PROBLEM DESCRIPTION: Copy out the first line of the listing and every line after it, exactly, until you have copied the line containing "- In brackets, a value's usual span".

DATA EXTRACT:
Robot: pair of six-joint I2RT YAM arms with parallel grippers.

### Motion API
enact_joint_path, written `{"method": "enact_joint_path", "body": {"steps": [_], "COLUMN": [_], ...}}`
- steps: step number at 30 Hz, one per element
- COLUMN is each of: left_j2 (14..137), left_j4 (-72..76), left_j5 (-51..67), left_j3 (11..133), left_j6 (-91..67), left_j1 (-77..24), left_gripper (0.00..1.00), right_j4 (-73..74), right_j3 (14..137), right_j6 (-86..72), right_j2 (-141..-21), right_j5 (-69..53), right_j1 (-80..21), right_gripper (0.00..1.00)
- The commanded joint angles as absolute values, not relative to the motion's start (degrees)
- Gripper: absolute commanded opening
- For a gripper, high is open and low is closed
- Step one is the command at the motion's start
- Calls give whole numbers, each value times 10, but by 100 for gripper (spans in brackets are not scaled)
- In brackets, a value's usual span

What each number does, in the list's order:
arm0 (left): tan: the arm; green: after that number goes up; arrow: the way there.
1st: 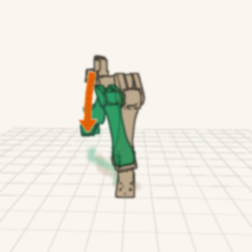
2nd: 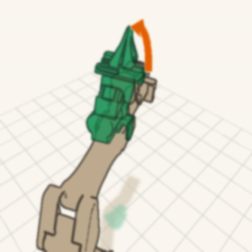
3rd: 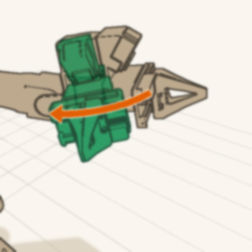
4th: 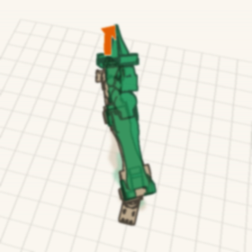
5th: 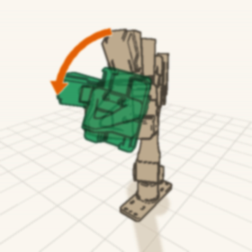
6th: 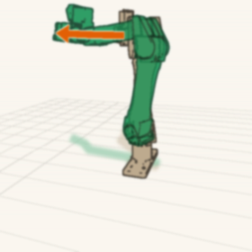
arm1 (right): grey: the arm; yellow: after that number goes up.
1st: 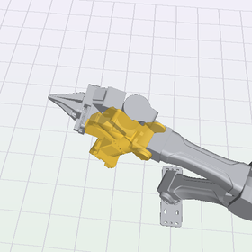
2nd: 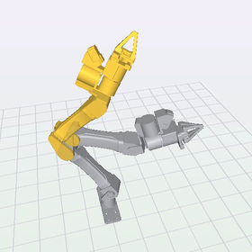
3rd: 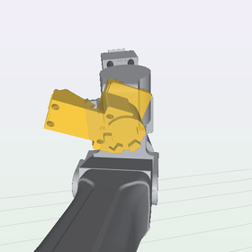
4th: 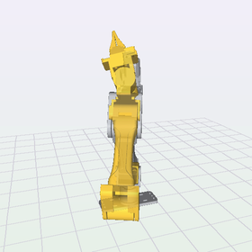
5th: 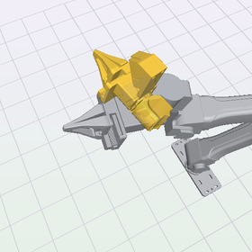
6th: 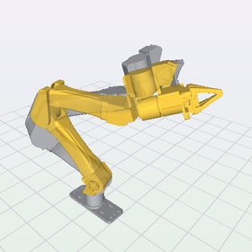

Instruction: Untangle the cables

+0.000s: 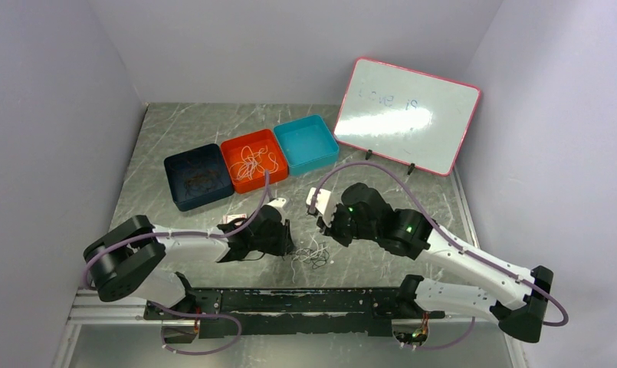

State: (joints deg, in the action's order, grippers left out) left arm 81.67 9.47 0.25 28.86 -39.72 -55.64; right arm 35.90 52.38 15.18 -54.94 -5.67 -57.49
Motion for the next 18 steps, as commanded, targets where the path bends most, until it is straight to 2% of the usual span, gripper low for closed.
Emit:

RESULT FOR THIS EXERCISE:
Robot: pair of six-joint I2RT YAM arms with parallel grippers.

### Motion API
enact_joint_path, written `{"method": "enact_joint_path", "body": {"steps": [_], "COLUMN": [_], ...}}`
- steps: step number at 30 Hz, one per element
- COLUMN is each of: left_j2 (14..137), left_j4 (-72..76), left_j5 (-51..67), left_j3 (11..133), left_j6 (-91..67), left_j1 (-77..24), left_gripper (0.00..1.00), right_j4 (-73..74), right_j3 (14..137), right_j6 (-86..72), right_j2 (-141..-21), right_j5 (-69..53), right_j1 (-80..21), right_gripper (0.00..1.00)
- The commanded joint angles as absolute values, not relative to the motion's start (degrees)
- Gripper: absolute commanded opening
- For a gripper, high is open and low is closed
- Step one is the command at the motion's start
- Calls give whole numbers, each value times 10, but by 100 for gripper (spans in brackets are not scaled)
- In brackets, a value's usual span

Nothing more is needed for this answer.